**Exercise prompt**. Retrieve every line of the data holding the word "large".

**Input material**.
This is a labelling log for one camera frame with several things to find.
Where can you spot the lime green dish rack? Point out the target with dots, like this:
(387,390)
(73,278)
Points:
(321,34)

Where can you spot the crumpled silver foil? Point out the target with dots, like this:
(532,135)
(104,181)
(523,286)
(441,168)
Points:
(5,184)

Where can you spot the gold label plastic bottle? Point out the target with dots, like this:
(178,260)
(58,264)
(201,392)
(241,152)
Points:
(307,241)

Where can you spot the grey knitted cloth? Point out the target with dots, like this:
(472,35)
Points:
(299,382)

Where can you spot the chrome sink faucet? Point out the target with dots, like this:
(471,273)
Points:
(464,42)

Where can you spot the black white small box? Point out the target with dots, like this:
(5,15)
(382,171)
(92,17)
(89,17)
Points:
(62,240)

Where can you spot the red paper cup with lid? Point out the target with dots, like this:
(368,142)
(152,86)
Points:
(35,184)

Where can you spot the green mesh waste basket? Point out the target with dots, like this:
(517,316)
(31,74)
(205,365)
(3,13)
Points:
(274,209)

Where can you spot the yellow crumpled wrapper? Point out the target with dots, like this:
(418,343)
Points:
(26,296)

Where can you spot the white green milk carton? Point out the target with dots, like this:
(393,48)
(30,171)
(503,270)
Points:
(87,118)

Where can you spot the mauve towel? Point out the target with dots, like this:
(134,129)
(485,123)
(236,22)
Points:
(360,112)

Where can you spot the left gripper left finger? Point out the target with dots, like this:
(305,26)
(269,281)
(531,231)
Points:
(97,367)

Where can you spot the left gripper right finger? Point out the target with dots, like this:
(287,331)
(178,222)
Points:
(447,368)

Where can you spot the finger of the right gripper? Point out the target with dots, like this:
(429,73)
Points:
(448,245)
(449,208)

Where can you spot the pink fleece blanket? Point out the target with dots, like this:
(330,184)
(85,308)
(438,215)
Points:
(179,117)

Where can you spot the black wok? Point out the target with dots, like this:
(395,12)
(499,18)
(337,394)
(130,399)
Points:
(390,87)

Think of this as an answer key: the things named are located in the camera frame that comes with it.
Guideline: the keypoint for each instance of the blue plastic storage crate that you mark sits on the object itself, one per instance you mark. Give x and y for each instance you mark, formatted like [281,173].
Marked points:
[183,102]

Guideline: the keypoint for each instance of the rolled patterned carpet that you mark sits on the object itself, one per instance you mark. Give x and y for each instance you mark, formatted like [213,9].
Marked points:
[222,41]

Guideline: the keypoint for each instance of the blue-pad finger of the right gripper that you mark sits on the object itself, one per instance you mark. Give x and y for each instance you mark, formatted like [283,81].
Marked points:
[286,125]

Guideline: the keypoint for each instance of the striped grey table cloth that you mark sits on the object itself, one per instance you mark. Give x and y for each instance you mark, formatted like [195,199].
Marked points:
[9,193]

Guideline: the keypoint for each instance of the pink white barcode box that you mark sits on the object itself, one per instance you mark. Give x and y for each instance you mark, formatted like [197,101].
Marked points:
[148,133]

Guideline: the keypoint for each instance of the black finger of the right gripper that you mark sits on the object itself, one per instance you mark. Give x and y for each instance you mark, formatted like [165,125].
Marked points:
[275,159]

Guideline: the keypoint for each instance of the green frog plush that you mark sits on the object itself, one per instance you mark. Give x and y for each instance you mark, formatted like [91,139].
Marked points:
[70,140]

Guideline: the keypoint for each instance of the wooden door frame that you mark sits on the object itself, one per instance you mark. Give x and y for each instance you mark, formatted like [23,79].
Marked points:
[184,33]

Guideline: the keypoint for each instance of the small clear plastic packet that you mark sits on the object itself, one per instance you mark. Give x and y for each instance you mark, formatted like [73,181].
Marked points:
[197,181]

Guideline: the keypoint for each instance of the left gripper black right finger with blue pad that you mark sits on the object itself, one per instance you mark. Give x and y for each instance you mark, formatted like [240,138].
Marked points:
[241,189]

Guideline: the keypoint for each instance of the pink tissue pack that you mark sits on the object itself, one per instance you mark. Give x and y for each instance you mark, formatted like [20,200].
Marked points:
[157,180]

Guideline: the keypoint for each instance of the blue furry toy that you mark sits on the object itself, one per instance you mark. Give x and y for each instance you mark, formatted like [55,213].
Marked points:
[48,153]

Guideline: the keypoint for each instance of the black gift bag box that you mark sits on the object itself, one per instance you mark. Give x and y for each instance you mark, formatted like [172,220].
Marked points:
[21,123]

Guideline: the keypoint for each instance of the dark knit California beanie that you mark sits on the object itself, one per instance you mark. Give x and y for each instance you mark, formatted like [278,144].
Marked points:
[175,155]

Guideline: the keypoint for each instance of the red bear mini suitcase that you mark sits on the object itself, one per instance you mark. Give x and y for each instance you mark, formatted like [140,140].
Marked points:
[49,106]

* * *

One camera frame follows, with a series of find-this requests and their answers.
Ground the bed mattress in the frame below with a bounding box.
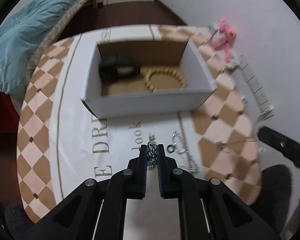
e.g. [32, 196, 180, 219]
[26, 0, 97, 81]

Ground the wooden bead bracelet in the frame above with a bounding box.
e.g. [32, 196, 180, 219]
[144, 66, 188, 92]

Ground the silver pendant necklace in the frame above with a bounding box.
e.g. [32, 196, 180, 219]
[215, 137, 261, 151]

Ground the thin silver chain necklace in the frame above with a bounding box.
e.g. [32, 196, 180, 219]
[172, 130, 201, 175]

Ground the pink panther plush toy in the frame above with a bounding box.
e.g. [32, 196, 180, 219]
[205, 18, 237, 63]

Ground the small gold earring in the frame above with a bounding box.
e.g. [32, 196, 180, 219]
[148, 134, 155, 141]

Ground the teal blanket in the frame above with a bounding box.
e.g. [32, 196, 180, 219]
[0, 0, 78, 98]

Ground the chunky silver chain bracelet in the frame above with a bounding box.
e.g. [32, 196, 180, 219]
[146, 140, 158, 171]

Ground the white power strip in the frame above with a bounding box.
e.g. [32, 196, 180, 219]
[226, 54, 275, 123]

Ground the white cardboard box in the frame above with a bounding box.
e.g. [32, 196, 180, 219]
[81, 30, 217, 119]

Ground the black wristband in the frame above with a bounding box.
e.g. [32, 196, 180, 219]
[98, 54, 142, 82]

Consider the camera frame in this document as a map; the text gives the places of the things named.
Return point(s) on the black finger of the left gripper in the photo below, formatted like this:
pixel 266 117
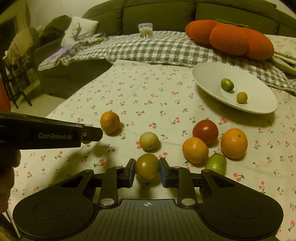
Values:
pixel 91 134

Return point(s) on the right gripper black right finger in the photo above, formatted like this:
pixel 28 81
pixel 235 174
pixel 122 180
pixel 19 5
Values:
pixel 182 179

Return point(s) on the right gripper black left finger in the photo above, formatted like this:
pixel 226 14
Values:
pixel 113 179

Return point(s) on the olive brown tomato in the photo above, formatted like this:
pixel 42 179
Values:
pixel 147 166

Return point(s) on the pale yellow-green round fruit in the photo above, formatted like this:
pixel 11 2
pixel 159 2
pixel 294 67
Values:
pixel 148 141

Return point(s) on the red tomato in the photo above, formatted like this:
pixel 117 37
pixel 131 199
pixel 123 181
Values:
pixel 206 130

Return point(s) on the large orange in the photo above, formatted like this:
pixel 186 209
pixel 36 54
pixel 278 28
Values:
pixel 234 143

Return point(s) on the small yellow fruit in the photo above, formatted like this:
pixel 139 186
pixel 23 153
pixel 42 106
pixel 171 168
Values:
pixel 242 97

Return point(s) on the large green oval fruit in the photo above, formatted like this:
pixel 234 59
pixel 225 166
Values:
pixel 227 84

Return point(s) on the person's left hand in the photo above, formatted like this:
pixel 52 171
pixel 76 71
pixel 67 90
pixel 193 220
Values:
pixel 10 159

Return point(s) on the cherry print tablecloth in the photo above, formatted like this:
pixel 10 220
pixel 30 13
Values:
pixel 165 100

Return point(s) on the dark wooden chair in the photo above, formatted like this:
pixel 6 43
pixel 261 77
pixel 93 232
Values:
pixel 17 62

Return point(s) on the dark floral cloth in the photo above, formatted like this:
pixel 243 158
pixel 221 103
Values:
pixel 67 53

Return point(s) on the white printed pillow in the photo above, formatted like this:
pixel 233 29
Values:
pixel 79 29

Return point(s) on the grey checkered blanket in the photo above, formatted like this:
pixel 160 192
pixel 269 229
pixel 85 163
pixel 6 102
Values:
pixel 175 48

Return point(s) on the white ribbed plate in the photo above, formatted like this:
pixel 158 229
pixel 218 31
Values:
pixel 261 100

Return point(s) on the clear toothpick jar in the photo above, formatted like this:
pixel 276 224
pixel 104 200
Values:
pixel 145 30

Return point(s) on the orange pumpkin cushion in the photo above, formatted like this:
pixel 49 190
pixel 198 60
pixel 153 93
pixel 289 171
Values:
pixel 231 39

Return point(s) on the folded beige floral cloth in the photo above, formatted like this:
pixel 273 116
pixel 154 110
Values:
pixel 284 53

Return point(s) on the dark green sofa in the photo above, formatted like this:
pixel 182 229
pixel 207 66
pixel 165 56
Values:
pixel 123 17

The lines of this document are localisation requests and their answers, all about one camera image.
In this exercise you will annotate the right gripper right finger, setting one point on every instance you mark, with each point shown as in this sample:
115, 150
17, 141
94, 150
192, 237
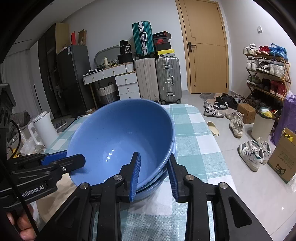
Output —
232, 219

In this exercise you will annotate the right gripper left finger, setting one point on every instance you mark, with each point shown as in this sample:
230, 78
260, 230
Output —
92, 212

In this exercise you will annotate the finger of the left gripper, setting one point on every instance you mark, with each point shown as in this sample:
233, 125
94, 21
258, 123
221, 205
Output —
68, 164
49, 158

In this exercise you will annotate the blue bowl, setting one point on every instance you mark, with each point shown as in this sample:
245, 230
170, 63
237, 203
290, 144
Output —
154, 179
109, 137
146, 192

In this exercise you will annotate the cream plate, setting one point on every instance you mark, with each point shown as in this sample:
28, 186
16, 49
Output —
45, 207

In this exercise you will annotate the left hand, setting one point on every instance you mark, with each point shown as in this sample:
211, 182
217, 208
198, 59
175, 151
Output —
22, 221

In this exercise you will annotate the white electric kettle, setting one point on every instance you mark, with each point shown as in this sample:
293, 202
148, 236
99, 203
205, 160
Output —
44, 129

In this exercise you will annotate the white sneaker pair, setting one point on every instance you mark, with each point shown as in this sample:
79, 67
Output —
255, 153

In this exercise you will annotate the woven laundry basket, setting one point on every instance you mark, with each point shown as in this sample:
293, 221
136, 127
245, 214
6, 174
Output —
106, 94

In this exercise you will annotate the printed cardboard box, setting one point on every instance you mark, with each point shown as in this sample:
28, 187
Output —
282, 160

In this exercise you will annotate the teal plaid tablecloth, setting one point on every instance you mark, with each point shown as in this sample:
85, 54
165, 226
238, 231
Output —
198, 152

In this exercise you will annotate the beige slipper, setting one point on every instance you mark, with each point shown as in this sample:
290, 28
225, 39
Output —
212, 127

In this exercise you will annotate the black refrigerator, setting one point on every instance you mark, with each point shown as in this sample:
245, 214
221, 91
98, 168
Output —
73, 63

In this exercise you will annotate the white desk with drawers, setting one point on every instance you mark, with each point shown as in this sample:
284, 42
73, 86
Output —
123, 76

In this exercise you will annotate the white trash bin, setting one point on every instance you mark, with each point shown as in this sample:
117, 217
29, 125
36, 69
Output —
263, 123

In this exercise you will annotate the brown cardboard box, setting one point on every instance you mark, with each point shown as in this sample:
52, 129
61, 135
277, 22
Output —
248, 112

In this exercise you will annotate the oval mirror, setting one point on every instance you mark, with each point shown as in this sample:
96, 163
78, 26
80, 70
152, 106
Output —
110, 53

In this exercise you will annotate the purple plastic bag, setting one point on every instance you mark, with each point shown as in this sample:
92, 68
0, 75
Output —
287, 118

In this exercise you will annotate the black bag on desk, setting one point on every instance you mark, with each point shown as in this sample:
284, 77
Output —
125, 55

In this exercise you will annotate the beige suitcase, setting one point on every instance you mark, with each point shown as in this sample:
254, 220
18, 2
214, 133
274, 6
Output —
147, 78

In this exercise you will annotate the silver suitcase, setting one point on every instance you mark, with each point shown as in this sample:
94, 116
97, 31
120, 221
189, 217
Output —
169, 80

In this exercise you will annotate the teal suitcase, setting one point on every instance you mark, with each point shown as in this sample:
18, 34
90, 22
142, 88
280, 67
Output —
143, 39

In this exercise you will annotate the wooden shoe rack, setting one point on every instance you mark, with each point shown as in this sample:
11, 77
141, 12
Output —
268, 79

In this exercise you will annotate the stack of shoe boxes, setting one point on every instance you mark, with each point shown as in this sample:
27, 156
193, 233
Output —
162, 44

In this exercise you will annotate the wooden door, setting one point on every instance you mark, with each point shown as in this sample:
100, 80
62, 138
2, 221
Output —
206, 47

**Response box**.
Return point(s) on the large orange in the photo above, formatted like this:
Return point(s) on the large green oval fruit in the photo above, formatted like this:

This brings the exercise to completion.